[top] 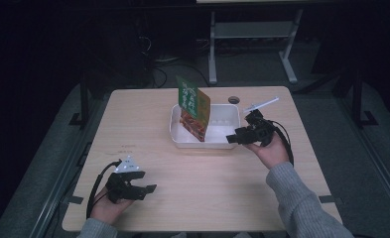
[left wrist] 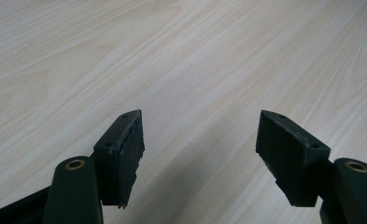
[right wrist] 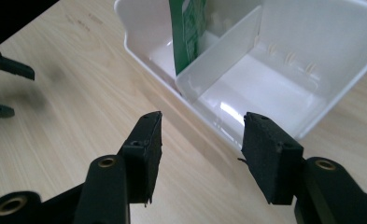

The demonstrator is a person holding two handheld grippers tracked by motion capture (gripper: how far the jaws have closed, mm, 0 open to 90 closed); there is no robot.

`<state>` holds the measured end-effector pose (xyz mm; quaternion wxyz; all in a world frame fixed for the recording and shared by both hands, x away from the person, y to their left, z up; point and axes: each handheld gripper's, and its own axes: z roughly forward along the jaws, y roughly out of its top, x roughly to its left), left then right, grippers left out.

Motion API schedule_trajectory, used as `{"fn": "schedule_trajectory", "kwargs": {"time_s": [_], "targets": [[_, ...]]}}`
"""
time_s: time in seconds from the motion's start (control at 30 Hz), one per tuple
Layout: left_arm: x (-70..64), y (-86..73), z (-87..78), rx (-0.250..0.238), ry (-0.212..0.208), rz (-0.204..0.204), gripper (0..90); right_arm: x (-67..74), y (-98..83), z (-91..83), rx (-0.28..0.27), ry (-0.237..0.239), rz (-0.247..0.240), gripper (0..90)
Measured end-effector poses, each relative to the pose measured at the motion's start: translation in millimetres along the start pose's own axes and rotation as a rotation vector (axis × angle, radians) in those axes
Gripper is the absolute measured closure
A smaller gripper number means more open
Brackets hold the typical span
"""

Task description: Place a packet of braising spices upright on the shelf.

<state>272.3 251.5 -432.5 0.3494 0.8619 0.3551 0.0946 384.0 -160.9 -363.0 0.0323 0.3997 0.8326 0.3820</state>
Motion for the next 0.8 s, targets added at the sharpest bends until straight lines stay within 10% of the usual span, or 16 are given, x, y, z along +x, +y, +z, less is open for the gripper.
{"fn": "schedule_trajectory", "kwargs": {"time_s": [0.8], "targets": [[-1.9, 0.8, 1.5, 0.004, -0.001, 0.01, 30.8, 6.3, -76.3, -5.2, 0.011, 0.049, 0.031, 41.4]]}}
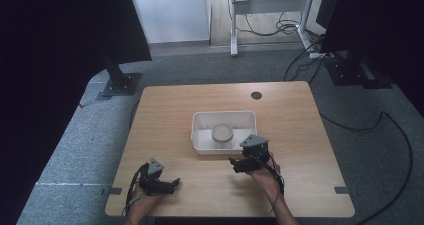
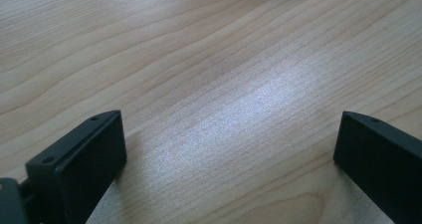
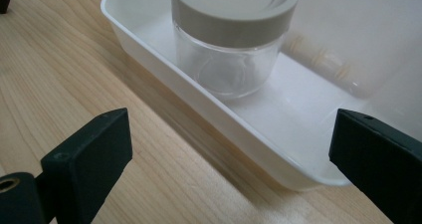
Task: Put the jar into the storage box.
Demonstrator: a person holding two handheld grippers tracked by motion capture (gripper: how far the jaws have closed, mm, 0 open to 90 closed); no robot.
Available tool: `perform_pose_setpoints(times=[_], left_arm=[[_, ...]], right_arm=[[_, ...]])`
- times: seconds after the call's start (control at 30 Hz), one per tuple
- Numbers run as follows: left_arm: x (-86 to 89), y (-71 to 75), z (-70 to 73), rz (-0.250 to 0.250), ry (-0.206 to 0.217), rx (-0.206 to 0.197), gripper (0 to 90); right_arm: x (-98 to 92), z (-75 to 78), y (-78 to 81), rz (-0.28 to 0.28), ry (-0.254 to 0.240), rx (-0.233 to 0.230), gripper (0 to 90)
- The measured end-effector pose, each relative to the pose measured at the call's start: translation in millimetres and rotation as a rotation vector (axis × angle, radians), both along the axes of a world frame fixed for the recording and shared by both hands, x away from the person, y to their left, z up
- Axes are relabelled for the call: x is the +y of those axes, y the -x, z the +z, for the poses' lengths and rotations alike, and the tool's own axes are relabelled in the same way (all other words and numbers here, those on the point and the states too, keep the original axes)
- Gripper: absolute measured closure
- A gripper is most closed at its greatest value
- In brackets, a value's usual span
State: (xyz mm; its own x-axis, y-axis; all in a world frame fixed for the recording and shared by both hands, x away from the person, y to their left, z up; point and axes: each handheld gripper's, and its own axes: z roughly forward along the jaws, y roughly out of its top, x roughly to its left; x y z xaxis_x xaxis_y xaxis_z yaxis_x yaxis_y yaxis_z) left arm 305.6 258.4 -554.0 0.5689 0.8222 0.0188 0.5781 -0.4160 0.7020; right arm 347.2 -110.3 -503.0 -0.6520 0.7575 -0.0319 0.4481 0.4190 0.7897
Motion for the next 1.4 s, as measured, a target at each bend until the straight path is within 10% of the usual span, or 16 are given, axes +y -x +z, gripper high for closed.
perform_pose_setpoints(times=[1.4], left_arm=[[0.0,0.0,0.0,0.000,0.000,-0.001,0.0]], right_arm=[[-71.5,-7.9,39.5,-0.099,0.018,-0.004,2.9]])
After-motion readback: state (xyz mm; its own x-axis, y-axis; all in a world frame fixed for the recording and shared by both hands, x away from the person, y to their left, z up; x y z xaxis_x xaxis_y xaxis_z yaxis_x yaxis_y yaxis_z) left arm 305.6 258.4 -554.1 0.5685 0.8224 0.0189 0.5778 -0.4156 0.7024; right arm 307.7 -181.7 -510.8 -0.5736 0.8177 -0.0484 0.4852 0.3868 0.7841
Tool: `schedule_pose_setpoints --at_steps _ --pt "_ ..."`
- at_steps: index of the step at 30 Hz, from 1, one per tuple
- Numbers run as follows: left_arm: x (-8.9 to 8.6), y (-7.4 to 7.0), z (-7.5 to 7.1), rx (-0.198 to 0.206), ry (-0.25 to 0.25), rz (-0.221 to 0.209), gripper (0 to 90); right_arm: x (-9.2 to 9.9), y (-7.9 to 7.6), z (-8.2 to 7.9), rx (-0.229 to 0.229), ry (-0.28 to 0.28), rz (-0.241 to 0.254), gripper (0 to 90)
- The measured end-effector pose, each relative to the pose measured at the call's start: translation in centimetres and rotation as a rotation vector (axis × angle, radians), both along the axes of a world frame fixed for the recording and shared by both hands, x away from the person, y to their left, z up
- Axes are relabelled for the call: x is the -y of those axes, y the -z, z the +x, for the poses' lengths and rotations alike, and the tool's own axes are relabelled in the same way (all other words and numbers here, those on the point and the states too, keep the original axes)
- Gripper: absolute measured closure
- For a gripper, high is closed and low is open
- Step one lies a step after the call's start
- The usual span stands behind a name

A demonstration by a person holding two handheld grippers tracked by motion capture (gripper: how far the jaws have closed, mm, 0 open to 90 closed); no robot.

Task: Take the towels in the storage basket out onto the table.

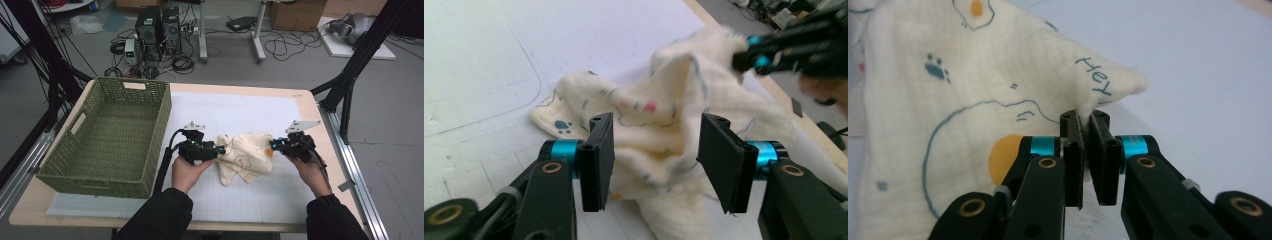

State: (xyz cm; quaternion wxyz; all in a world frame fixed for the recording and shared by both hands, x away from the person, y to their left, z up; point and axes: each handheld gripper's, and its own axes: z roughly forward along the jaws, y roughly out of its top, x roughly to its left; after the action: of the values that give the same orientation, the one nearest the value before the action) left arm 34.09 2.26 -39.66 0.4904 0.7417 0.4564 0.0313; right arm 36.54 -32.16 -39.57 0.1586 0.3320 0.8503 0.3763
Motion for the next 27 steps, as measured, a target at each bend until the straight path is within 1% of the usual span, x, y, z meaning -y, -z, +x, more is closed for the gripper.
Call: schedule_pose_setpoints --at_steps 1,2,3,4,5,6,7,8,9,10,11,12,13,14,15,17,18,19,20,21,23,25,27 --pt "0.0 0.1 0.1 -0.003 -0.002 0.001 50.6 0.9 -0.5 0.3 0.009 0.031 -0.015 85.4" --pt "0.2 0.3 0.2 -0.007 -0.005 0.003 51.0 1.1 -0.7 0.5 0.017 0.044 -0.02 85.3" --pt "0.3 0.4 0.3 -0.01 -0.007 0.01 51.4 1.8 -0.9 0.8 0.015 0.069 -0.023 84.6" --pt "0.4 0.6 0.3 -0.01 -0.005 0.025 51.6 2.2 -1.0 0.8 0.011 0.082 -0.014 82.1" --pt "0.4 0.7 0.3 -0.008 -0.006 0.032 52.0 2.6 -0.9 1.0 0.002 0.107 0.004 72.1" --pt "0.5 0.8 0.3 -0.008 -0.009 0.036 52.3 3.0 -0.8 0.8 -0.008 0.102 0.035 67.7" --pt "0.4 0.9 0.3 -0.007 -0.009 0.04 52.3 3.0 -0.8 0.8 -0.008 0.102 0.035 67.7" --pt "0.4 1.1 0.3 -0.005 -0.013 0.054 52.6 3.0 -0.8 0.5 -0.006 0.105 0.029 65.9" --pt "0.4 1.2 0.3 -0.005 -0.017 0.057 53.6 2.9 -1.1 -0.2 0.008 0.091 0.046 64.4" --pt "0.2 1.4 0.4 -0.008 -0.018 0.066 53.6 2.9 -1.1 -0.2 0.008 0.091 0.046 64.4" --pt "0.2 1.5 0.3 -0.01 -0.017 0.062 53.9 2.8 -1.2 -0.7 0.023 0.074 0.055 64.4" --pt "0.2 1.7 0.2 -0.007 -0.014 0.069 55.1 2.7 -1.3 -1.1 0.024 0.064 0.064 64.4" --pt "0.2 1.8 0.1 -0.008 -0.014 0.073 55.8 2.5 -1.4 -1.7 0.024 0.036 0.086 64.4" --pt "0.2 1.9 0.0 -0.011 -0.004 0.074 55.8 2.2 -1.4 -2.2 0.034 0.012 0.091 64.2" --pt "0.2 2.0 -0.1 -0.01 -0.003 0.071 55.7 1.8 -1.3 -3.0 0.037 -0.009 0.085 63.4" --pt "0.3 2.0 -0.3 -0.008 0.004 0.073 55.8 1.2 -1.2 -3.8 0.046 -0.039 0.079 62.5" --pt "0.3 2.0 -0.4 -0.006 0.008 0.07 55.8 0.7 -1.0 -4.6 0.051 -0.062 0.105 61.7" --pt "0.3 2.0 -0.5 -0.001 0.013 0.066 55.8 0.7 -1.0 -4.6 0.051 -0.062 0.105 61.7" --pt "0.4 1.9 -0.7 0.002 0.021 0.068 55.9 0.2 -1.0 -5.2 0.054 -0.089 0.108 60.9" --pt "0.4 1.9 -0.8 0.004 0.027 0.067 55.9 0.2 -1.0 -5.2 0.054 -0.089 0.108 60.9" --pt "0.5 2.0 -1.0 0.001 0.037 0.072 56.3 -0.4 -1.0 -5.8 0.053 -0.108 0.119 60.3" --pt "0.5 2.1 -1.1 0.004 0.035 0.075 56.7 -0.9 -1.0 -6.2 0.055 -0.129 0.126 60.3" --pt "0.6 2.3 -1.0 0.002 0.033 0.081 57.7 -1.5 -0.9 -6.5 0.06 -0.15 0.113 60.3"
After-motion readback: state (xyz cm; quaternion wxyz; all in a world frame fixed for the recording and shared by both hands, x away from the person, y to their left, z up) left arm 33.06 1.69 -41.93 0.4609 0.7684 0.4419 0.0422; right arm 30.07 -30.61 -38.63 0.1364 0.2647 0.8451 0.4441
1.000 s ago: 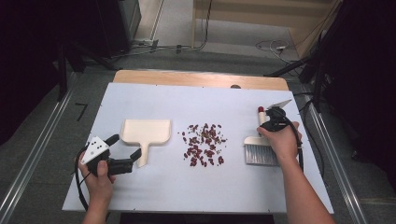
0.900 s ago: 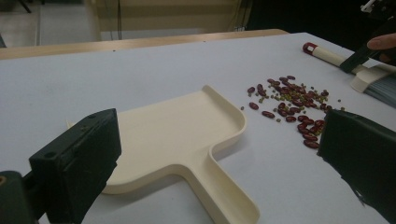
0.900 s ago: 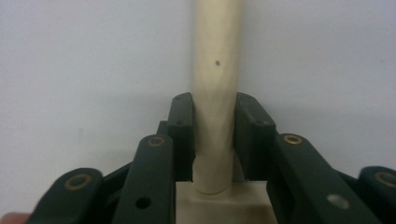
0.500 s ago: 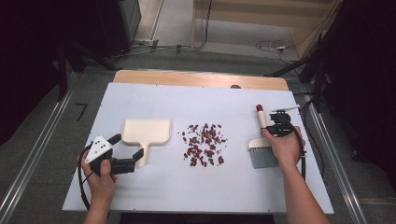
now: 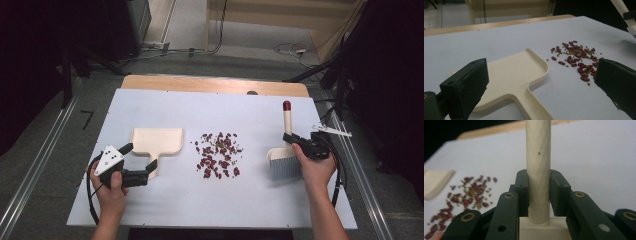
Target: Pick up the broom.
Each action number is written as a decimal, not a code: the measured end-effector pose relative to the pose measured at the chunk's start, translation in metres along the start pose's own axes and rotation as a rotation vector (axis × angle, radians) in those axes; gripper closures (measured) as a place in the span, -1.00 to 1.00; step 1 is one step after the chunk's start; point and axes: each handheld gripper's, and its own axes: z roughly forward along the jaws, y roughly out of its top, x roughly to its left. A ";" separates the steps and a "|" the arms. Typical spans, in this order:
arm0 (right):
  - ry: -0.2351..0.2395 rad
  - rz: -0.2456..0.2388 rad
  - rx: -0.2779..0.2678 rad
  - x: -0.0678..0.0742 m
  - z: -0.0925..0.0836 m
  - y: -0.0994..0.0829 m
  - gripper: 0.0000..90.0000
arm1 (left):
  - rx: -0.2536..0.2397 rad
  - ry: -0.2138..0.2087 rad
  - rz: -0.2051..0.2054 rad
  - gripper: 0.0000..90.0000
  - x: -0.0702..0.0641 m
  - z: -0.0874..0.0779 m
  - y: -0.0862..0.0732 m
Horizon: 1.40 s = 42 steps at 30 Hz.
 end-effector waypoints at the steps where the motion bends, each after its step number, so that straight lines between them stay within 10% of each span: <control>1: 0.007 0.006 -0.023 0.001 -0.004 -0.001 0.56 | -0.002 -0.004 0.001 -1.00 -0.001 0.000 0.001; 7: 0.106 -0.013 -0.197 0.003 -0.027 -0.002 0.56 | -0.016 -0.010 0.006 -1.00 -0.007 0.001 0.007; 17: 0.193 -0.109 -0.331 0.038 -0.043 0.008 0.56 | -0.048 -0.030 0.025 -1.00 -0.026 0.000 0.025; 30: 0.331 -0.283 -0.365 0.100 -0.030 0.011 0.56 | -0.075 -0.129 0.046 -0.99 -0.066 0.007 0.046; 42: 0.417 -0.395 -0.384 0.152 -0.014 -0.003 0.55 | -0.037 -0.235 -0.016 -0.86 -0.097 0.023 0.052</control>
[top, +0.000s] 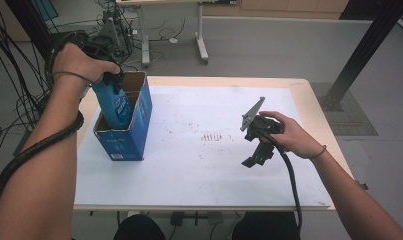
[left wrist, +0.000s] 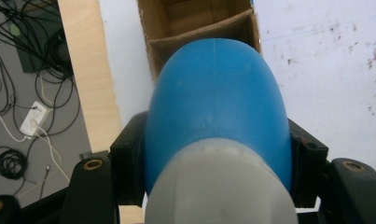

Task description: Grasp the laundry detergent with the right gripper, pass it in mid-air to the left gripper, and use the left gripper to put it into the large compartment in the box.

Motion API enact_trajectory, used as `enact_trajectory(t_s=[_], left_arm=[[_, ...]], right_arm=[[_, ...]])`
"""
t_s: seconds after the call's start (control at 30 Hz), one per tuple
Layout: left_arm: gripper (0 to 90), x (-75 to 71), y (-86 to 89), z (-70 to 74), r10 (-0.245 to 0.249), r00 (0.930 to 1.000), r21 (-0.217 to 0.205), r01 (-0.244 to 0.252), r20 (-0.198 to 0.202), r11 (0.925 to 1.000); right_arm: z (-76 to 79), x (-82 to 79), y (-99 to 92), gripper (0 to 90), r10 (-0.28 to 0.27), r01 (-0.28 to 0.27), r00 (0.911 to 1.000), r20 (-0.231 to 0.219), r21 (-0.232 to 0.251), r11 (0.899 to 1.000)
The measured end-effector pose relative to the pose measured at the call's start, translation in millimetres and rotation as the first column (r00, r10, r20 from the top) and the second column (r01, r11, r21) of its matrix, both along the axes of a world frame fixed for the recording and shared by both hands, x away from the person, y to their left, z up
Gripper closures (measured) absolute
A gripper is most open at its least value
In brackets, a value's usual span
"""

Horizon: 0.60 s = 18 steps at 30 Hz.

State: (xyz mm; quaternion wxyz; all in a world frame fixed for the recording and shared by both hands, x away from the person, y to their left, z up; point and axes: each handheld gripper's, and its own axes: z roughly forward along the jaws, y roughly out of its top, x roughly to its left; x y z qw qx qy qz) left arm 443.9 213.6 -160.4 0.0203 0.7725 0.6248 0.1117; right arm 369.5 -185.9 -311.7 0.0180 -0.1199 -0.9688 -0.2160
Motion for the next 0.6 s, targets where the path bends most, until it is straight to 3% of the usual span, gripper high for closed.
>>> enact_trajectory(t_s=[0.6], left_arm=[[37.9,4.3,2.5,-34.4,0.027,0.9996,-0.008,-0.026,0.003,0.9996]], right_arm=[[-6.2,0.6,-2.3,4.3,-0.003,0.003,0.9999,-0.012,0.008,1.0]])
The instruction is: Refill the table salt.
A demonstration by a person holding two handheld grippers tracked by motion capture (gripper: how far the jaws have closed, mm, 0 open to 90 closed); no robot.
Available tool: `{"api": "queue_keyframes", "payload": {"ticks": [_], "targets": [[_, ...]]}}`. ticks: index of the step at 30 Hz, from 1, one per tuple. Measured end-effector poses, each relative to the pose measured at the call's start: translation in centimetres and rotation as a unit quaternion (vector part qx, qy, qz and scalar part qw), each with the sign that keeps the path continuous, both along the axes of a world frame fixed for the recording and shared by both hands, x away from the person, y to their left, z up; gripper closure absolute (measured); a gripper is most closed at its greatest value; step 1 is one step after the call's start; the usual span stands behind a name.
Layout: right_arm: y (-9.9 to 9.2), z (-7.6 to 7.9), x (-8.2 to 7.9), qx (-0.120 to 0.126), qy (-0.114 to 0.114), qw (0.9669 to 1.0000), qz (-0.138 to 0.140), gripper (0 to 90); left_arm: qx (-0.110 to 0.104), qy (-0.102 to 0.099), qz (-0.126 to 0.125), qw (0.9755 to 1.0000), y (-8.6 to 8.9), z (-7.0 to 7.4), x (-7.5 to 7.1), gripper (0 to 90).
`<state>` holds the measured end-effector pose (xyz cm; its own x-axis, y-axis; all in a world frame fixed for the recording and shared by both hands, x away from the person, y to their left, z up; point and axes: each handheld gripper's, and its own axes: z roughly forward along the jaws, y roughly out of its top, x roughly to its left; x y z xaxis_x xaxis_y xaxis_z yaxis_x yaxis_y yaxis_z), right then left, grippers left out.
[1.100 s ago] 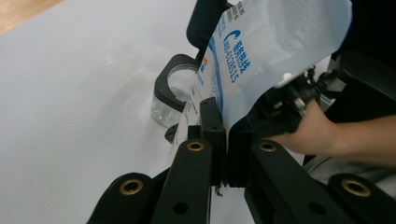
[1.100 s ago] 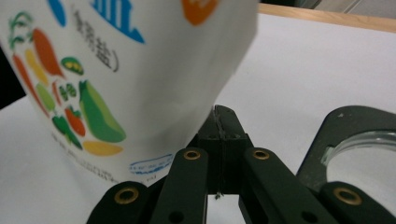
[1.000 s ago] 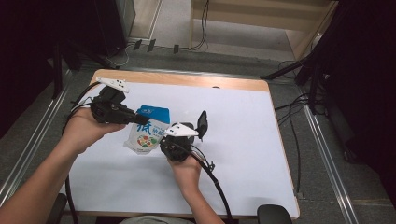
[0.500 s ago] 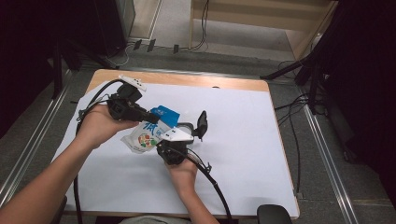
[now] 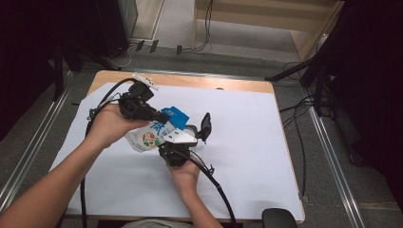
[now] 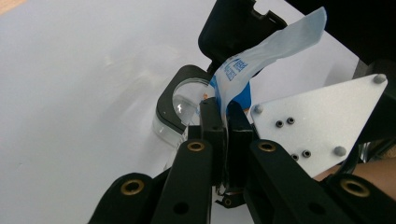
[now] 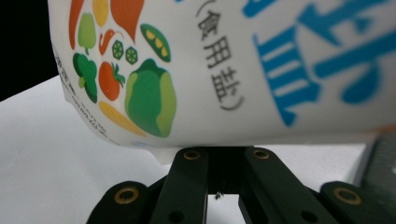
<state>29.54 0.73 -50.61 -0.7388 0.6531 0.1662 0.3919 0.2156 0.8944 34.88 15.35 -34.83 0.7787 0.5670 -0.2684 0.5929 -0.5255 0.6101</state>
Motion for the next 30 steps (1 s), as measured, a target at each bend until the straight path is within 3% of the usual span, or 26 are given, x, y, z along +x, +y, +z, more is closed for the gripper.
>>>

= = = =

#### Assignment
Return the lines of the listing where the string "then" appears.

#### Finished exercise
`<state>` holds the measured end-effector pose (xyz mm; quaternion wxyz; all in a world frame fixed for the recording and shared by both hands, x away from the person, y to their left, z up; point and axes: each handheld gripper's, and its own axes: z roughly forward along the jaws, y roughly out of its top, x roughly to its left), left then right, grippers left out.
`<state>` holds the measured end-effector pose (xyz cm; its own x-axis, y-axis; all in a world frame fixed for the recording and shared by both hands, x away from the person, y to their left, z up; point and axes: each handheld gripper's, and its own axes: z roughly forward along the jaws, y roughly out of its top, x roughly to its left; x y z xaxis_x xaxis_y xaxis_z yaxis_x yaxis_y yaxis_z), right then left, grippers left out.

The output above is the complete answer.